Respectez strictement les recommandations reçues : lavage et soins du cuir chevelu, position de sommeil, éviction temporaire de l’effort intense, de la chaleur, de la baignade, de l’exposition solaire et du port d’un casque selon les délais indiqués. N’utilisez pas d’aspirine, d’anti-inflammatoire, de traitement capillaire ou de complément sans validation de l’équipe médicale. Arrêter ou réduire le tabac avant et après l’intervention peut également être conseillé.

Quand contacter rapidement un médecin ?

Contactez sans délai la clinique ou un professionnel de santé si vous présentez de la fièvre, des frissons, un écoulement de pus, une douleur intense ou croissante, un saignement qui ne s’arrête pas, un gonflement marqué du visage, une rougeur qui s’étend, une zone noire ou violacée du cuir chevelu, ou des signes de réaction allergique tels qu’une difficulté à respirer ou un gonflement des lèvres. En cas de difficulté respiratoire, de malaise important ou de gonflement rapide, appelez les services d’urgence locaux.

Une greffe de cheveux peut améliorer l’apparence de certaines personnes, mais elle nécessite une indication adaptée, une technique rigoureuse et un suivi médical. Discuter ouvertement des bénéfices attendus, des alternatives et des risques individuels permet de prendre une décision mieux informée.

FAQ

La greffe de cheveux est-elle douloureuse ?

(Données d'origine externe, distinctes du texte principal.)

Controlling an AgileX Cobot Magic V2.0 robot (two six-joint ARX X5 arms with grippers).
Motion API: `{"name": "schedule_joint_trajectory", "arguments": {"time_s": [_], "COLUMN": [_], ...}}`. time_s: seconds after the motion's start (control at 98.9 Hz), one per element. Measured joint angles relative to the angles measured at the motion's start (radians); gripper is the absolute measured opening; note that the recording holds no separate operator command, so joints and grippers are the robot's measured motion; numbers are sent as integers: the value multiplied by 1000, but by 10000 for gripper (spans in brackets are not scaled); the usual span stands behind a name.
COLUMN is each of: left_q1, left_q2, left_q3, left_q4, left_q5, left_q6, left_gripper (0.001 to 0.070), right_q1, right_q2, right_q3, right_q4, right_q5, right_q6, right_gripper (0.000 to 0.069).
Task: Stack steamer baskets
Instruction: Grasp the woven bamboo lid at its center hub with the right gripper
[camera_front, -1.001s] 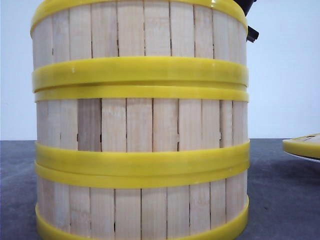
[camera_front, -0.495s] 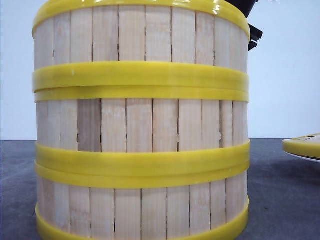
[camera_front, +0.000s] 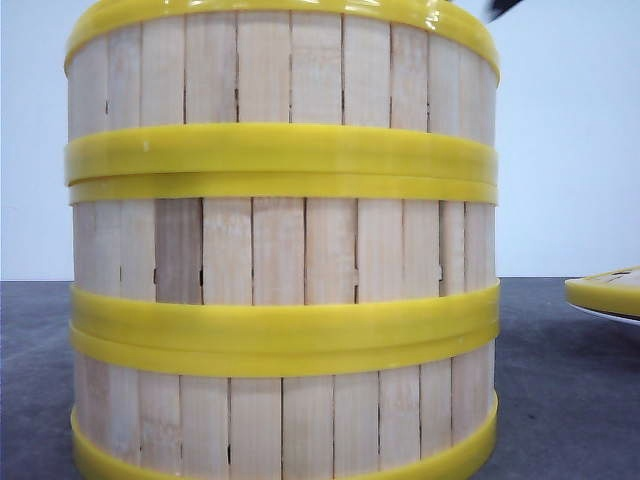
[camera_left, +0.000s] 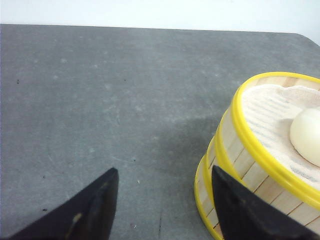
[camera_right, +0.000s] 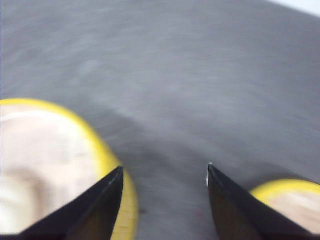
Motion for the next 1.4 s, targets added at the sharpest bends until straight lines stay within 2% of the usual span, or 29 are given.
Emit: {"name": "schedule_joint_trajectory", "arguments": {"time_s": [0.081,0.202,0.526,0.91,1.112,1.395], "left_q1": [0,0,0,0,0,0], "left_q2": [0,0,0,0,0,0], "left_q3": [0,0,0,0,0,0], "left_q4": [0,0,0,-1,-8,-19], "left_q5": [8,30,33,33,33,33], "left_q6": [0,0,0,0,0,0], "left_gripper": [354,354,354,354,354,354], "right_q1": [-47,-158,-412,-542,-585,-600], "right_q2": [-26,-16,114,200,258,326], "right_q3": [4,6,-27,-204,-210,-210], "right_q4": [-43,-121,-179,-42,-18,4], "right_q5": [42,43,-39,-40,-50,-92], "right_q6": [13,23,23,23,21,15], "right_gripper": [325,326,326,326,277,265]}}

L’anesthésie locale limite généralement la douleur pendant l’intervention. Une sensibilité, une sensation de tiraillement ou une douleur modérée peuvent apparaître ensuite pendant quelques jours. L’équipe médicale peut recommander un traitement antalgique adapté.

La chute des cheveux greffés est-elle normale ?

Oui, une chute transitoire des cheveux implantés peut se produire dans les semaines suivant l’intervention. Elle correspond souvent à une phase normale du cycle pilaire. La repousse est progressive et son évolution doit être suivie avec l’équipe qui vous prend en charge.

Peut-on avoir une infection après une greffe de cheveux ?

Oui, bien qu’elle soit généralement peu fréquente. Une douleur qui augmente, une rougeur étendue, du pus, une mauvaise odeur ou de la fièvre doivent conduire à contacter rapidement la clinique ou un médecin.

La FUE laisse-t-elle des cicatrices ?

Oui. La FUE laisse de petites cicatrices ponctiformes dans la zone donneuse. Elles sont souvent discrètes, mais peuvent être plus visibles chez certaines personnes, notamment en cas de coupe très courte ou de cicatrisation anormale.